◆ **REQUIRED ACTION**
Where does the word "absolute" occur in the entries below? Copy every line that has it.

Records from a collection

::::::

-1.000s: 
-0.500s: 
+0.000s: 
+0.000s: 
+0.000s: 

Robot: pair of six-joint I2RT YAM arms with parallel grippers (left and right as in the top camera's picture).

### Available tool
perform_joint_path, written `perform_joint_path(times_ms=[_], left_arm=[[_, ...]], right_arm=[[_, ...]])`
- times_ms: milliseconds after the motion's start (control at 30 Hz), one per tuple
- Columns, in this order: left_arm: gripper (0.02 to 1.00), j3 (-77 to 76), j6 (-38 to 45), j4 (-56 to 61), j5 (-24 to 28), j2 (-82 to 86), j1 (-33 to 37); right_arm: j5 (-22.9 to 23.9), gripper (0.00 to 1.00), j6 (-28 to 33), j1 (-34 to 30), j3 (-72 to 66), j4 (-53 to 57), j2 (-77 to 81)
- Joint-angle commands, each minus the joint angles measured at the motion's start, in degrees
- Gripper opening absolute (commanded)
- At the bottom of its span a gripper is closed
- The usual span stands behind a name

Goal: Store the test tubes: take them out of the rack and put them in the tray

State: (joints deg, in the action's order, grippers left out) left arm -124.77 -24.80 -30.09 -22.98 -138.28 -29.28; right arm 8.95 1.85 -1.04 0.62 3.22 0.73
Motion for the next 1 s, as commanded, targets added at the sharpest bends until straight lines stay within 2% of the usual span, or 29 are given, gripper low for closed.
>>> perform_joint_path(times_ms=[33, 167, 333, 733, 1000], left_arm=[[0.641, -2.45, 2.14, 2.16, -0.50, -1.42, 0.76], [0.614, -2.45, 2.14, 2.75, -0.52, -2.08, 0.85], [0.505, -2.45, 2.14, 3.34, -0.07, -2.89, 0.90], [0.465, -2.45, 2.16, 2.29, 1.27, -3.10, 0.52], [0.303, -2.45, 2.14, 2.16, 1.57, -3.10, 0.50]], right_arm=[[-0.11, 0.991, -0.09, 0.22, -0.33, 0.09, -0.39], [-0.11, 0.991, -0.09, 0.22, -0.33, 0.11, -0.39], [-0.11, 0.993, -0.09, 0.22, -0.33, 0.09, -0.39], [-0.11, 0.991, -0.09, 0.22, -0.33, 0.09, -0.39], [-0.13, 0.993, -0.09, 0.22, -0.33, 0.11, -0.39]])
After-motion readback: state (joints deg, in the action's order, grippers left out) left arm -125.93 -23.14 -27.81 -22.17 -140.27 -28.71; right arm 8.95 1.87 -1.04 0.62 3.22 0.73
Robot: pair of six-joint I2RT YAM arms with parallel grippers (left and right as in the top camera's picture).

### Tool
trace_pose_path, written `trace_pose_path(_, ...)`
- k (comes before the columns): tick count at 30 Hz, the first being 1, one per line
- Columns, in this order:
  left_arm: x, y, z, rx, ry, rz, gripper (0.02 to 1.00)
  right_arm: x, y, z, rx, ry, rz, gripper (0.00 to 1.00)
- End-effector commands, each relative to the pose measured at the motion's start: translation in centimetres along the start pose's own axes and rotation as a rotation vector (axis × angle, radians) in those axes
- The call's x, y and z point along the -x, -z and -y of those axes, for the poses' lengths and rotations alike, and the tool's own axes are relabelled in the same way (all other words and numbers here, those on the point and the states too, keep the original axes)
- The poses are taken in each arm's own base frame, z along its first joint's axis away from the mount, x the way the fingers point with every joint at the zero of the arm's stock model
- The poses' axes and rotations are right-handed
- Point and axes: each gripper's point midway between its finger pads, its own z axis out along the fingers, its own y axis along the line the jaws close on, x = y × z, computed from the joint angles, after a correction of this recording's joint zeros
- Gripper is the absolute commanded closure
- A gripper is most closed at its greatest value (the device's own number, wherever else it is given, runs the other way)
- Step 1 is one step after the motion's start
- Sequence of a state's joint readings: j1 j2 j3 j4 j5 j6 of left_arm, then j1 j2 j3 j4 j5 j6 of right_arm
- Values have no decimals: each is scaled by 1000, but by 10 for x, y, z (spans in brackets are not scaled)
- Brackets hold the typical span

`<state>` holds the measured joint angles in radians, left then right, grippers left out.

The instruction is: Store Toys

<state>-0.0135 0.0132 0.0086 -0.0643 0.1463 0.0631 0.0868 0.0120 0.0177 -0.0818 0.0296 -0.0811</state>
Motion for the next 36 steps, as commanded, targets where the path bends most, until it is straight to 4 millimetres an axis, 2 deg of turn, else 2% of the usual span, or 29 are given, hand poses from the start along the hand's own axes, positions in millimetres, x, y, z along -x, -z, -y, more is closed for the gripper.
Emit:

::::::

◆ **SOLUTION**
- Gripper opening absolute (commanded)
- Gripper is the absolute commanded closure

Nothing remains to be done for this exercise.